═══ Exercise inputs ═══

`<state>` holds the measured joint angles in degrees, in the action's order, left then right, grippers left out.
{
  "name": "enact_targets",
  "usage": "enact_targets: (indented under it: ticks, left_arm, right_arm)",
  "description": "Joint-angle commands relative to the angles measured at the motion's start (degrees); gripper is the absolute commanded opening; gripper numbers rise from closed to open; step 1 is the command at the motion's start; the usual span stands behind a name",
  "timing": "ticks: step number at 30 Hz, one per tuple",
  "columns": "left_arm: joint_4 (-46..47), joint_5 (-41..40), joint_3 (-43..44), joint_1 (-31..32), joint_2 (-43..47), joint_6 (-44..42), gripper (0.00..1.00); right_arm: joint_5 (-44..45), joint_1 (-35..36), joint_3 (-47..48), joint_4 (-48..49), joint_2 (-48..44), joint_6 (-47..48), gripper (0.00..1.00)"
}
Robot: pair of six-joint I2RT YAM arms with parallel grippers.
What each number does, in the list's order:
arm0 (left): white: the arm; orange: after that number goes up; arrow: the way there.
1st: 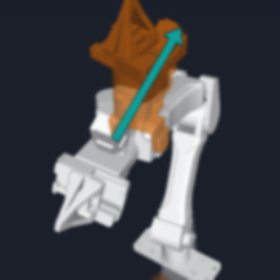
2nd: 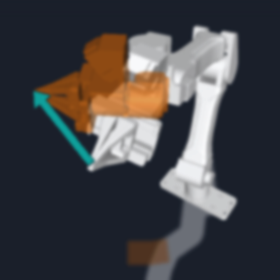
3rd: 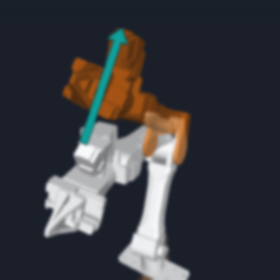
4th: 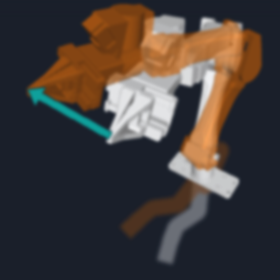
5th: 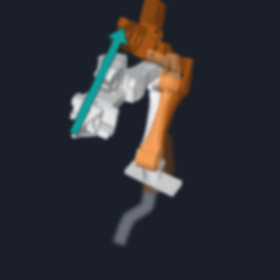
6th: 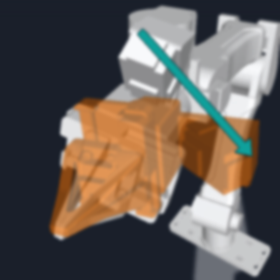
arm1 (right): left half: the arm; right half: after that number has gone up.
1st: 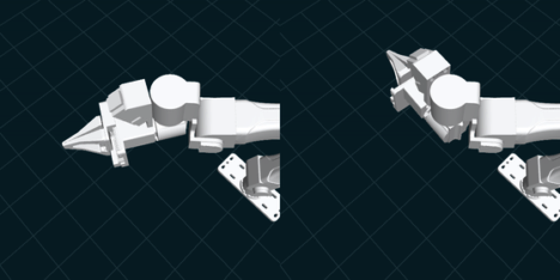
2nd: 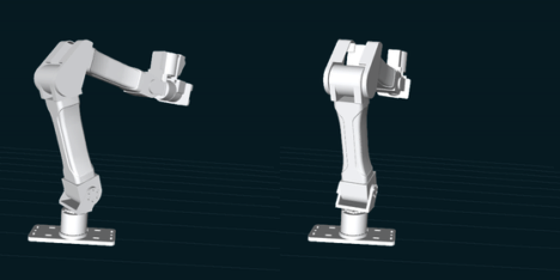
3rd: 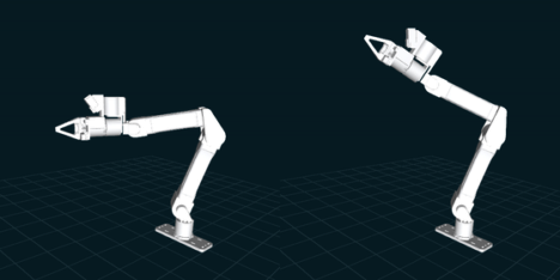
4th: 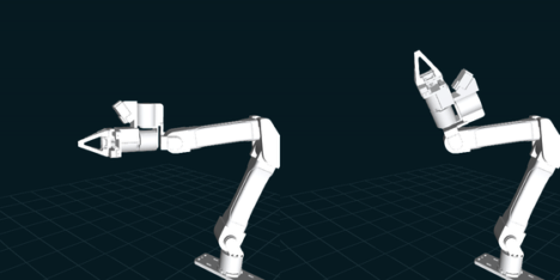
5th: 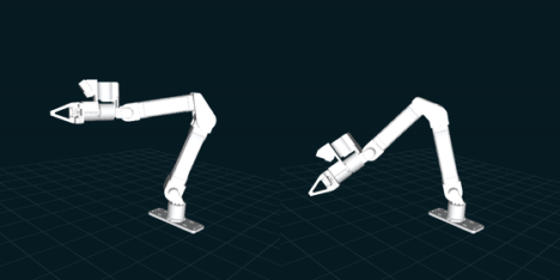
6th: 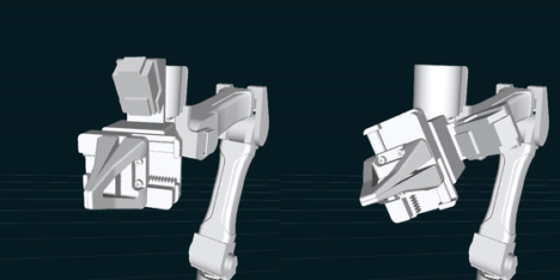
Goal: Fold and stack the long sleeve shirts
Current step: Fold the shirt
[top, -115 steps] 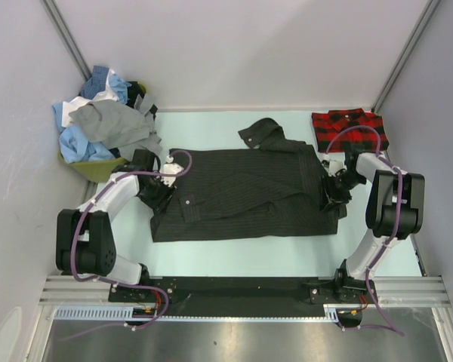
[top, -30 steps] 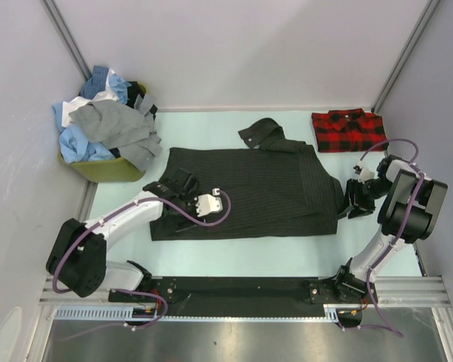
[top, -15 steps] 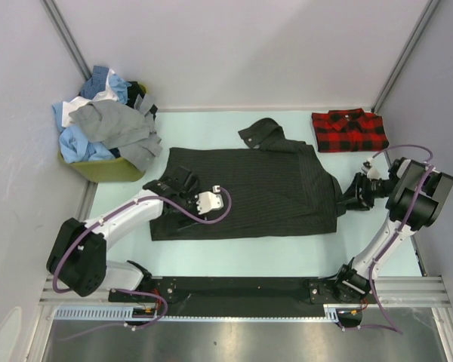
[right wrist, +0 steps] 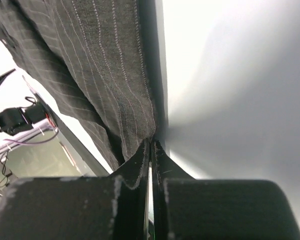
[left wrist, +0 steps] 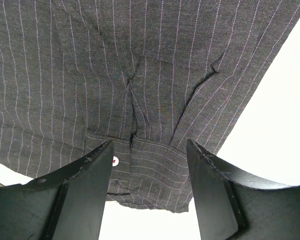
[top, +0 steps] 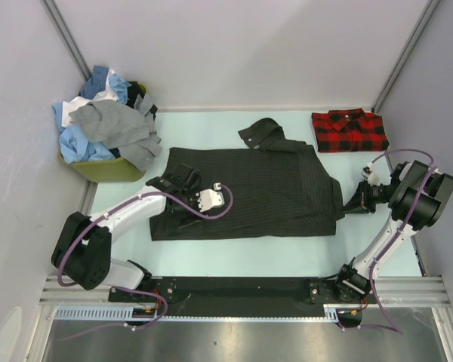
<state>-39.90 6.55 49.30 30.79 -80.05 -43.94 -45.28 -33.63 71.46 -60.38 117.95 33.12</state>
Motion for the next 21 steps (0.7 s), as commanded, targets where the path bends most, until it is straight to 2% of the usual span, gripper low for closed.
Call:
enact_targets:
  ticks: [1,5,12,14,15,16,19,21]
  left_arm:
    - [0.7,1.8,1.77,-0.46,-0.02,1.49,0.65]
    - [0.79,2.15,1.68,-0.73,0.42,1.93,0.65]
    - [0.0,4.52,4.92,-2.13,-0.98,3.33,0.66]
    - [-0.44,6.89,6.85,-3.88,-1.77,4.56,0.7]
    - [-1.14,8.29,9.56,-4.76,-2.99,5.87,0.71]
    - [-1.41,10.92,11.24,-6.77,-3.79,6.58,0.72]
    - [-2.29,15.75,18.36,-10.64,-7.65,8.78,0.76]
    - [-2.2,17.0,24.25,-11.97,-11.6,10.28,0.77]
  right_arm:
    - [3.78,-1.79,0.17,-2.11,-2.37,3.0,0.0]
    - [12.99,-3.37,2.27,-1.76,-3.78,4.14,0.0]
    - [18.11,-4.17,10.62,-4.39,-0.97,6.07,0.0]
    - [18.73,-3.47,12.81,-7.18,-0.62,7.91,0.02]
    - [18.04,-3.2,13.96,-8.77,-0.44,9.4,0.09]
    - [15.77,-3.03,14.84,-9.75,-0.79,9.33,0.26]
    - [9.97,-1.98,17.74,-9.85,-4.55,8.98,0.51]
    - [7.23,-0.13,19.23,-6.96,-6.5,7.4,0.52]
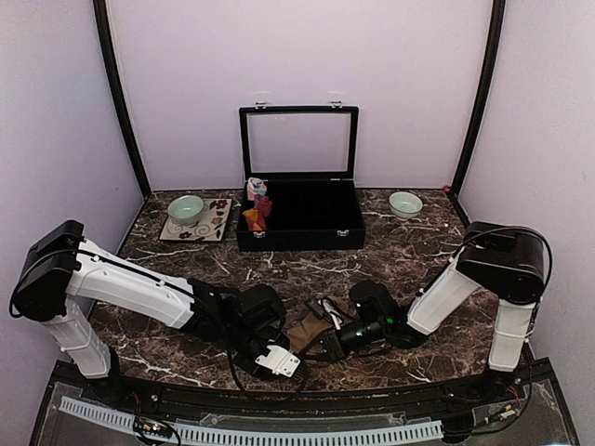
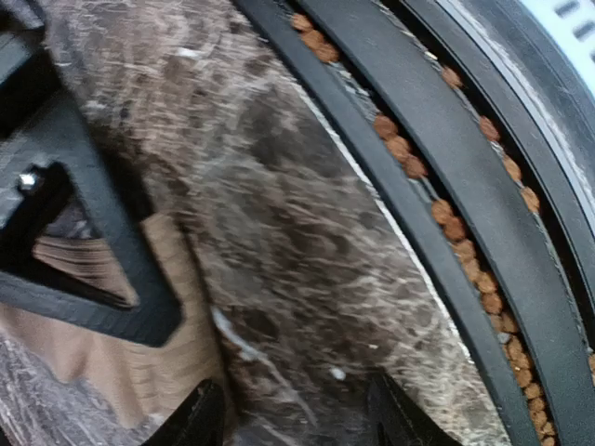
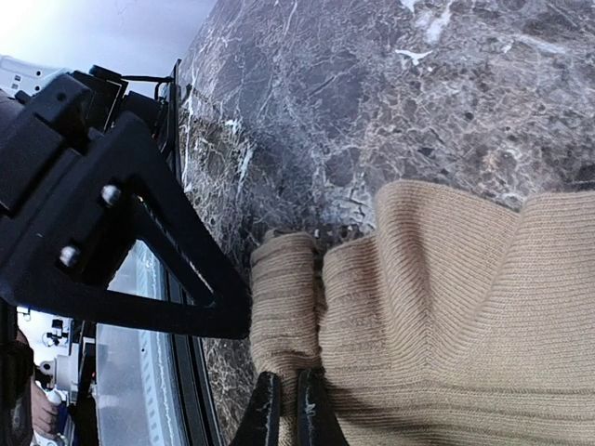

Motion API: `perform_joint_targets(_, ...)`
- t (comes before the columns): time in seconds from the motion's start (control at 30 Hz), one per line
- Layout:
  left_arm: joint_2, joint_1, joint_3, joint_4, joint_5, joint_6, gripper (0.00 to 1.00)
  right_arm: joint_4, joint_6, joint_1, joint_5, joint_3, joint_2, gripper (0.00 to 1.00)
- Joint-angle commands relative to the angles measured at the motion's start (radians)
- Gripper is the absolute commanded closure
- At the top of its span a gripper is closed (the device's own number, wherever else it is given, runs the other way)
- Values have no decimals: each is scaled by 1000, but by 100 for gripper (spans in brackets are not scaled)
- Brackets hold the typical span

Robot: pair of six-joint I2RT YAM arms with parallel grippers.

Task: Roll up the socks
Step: Roll the sock at the center of the board.

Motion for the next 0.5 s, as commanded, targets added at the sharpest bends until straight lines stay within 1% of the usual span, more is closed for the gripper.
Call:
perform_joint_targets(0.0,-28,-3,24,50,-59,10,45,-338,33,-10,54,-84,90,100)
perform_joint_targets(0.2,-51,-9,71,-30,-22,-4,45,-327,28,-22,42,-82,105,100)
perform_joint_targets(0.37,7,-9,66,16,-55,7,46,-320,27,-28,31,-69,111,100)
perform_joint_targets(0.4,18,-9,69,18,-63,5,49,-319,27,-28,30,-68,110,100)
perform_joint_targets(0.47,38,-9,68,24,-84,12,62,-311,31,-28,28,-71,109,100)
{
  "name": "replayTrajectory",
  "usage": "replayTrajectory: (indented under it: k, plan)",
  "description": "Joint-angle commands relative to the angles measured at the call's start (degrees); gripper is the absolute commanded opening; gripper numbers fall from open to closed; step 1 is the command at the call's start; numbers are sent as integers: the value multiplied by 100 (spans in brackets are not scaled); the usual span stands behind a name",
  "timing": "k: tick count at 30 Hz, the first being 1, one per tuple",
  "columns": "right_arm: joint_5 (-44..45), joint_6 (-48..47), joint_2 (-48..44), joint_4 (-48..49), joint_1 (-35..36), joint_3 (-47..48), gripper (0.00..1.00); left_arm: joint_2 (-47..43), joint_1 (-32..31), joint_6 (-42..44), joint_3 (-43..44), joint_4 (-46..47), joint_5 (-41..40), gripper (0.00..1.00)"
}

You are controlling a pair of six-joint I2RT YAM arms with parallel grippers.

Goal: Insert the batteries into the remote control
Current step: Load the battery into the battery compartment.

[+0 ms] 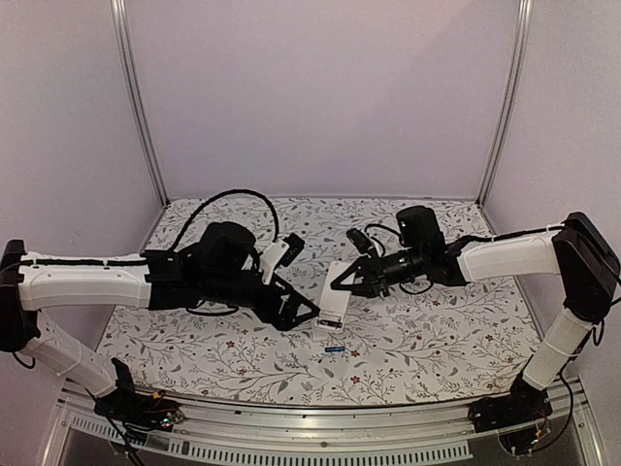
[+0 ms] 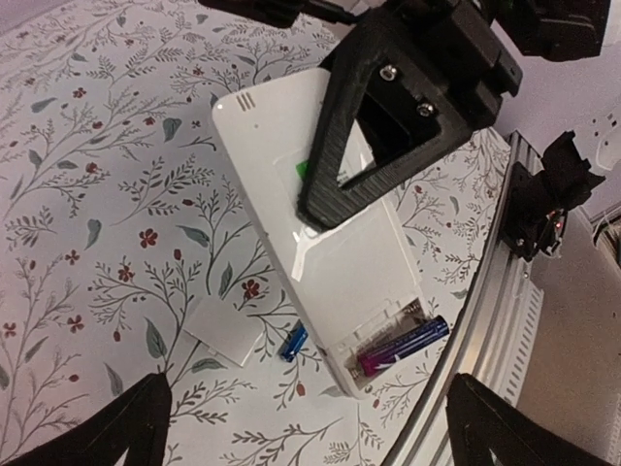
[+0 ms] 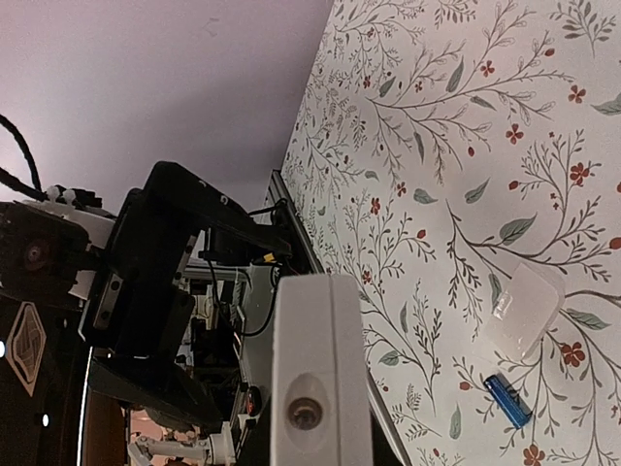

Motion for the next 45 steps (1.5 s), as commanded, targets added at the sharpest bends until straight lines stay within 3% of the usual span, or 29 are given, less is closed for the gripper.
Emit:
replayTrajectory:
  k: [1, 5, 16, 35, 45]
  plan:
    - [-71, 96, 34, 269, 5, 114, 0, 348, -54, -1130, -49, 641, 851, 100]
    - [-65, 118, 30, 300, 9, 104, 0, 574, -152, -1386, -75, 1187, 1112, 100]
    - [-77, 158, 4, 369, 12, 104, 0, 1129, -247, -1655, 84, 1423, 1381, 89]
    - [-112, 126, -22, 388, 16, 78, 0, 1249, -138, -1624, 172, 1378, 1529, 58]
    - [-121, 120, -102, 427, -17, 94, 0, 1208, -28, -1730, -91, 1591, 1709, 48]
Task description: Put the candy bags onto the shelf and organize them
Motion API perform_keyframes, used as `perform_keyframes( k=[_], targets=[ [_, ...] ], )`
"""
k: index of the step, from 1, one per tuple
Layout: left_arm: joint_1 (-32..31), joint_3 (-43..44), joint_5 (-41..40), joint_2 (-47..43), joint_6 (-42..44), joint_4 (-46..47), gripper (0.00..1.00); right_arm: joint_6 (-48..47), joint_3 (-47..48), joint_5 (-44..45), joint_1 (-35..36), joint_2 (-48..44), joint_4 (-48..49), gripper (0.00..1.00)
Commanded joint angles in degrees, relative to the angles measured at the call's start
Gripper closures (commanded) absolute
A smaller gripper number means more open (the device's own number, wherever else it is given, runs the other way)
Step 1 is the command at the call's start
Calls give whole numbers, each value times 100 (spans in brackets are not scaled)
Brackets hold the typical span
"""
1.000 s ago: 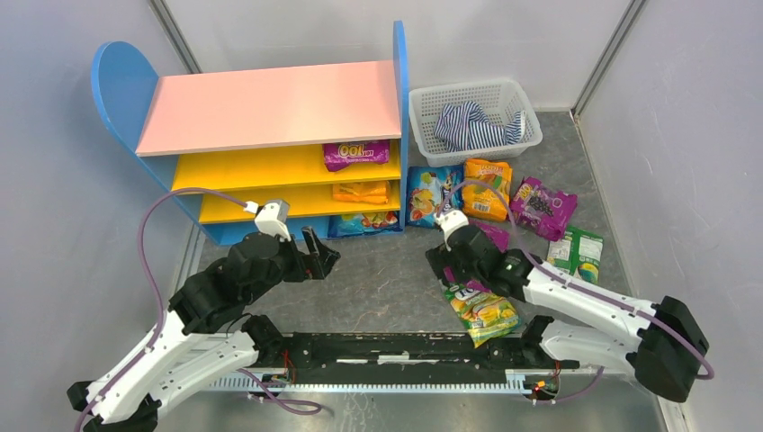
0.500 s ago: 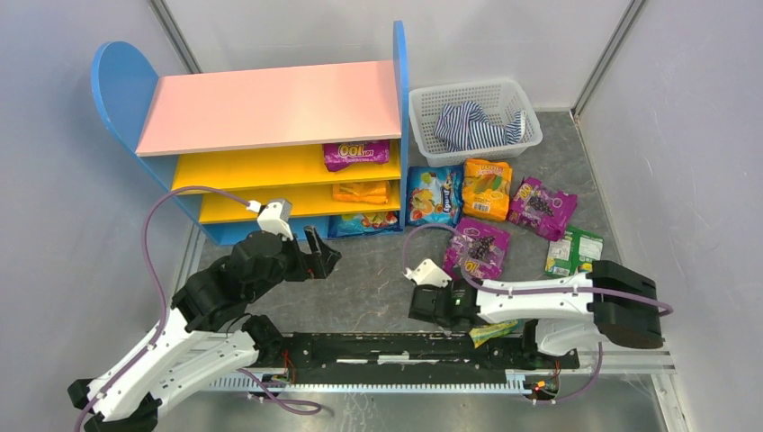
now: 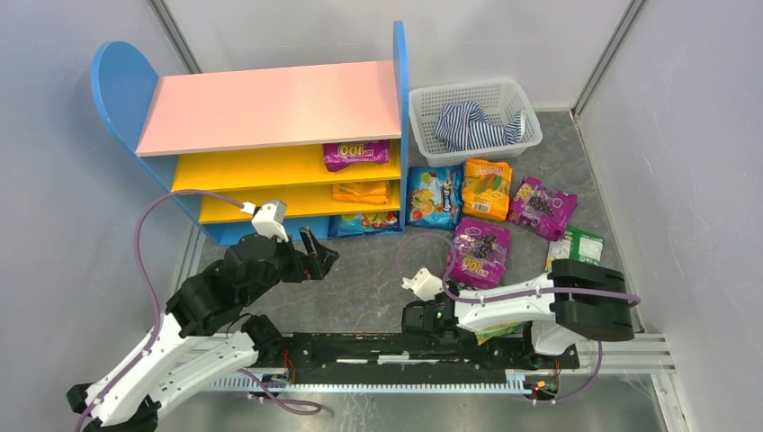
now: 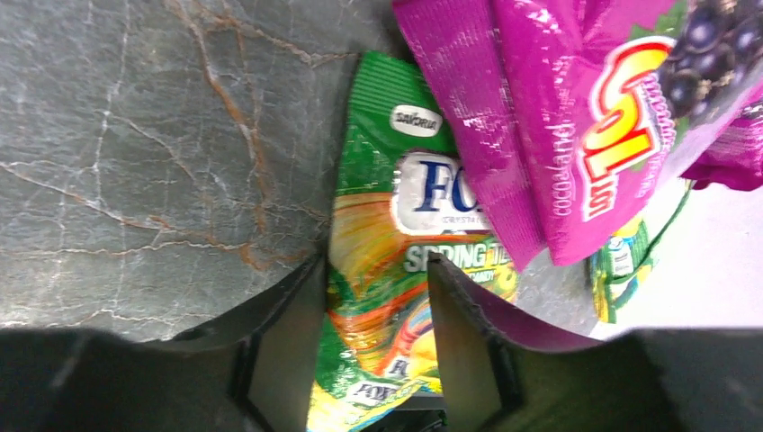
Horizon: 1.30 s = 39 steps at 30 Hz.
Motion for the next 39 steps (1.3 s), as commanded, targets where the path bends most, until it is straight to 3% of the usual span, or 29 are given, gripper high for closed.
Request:
perform_keyframes(
  k=[1,8,9,15,20,24,29,39],
  targets=[
    [3,-1,3,90,77,183,0,197,-269,-29,84,185,389,54],
    [3,99,30,408,106,255,0,-355,63,420,256,183,766,98],
    [3,95,24,438,95,282,0,-598,112,438,271,109,923,100],
    [3,15,19,591,-86,399,0,-2613,-10,163,342,-815,2912,100],
    [3,-348,304,748,-575,776,0,-4626,-290,-1432,341,-1486,4914,100],
    [3,-778,807,920,-1111,1190,0,-5705,-780,-2123,330,-1687,6103,100],
    [3,-1340,1266,831,-1846,1863,0,-6513,-1397,-2620,328,-1893,7115,100],
    [3,-2260,2619,1249,-2823,3260,3,-6860,-1601,-2553,315,-2024,7510,100]
  ],
)
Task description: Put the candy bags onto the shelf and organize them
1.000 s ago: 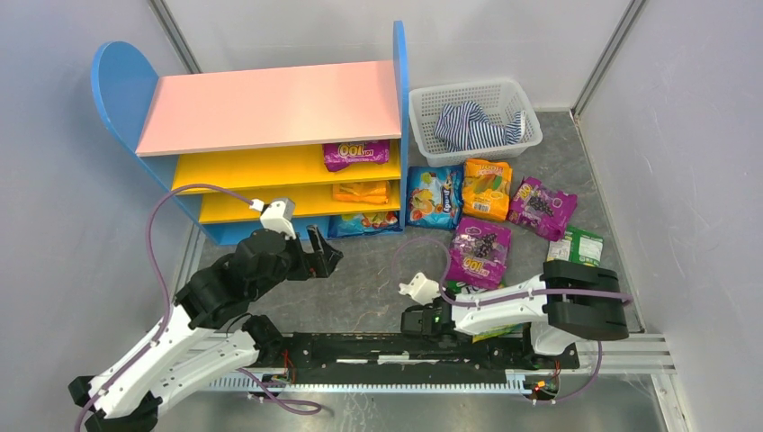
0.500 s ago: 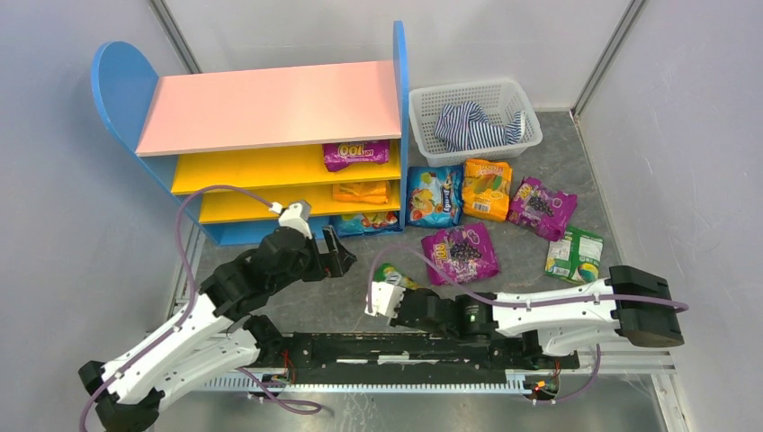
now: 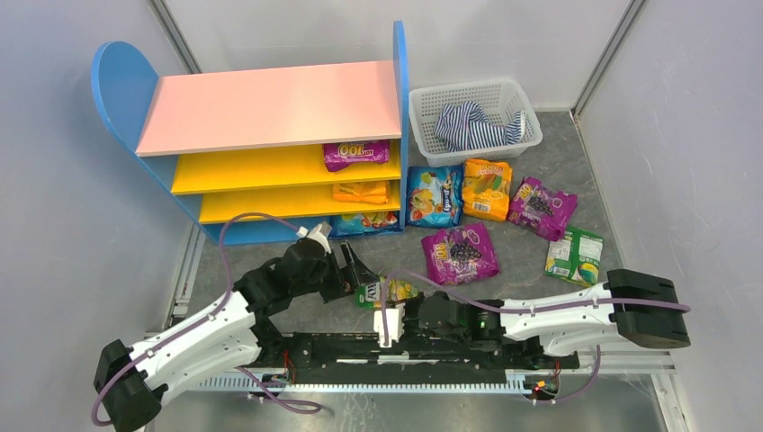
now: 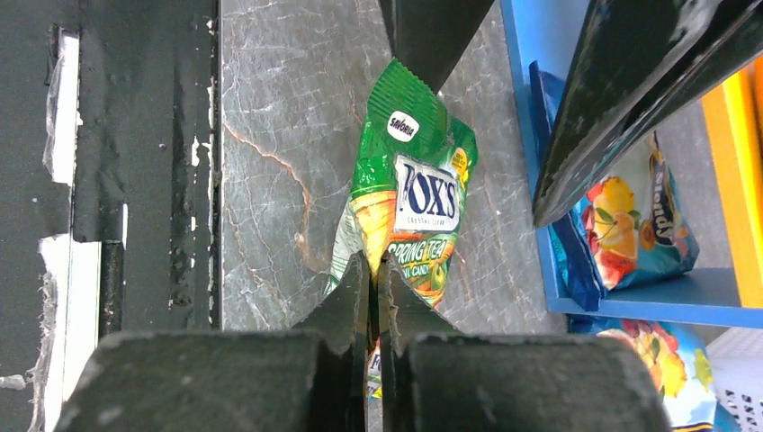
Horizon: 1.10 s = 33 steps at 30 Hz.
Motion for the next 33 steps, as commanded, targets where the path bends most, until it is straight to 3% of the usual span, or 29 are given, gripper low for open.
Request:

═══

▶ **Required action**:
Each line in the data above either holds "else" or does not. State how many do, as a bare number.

▶ **Task solution**:
2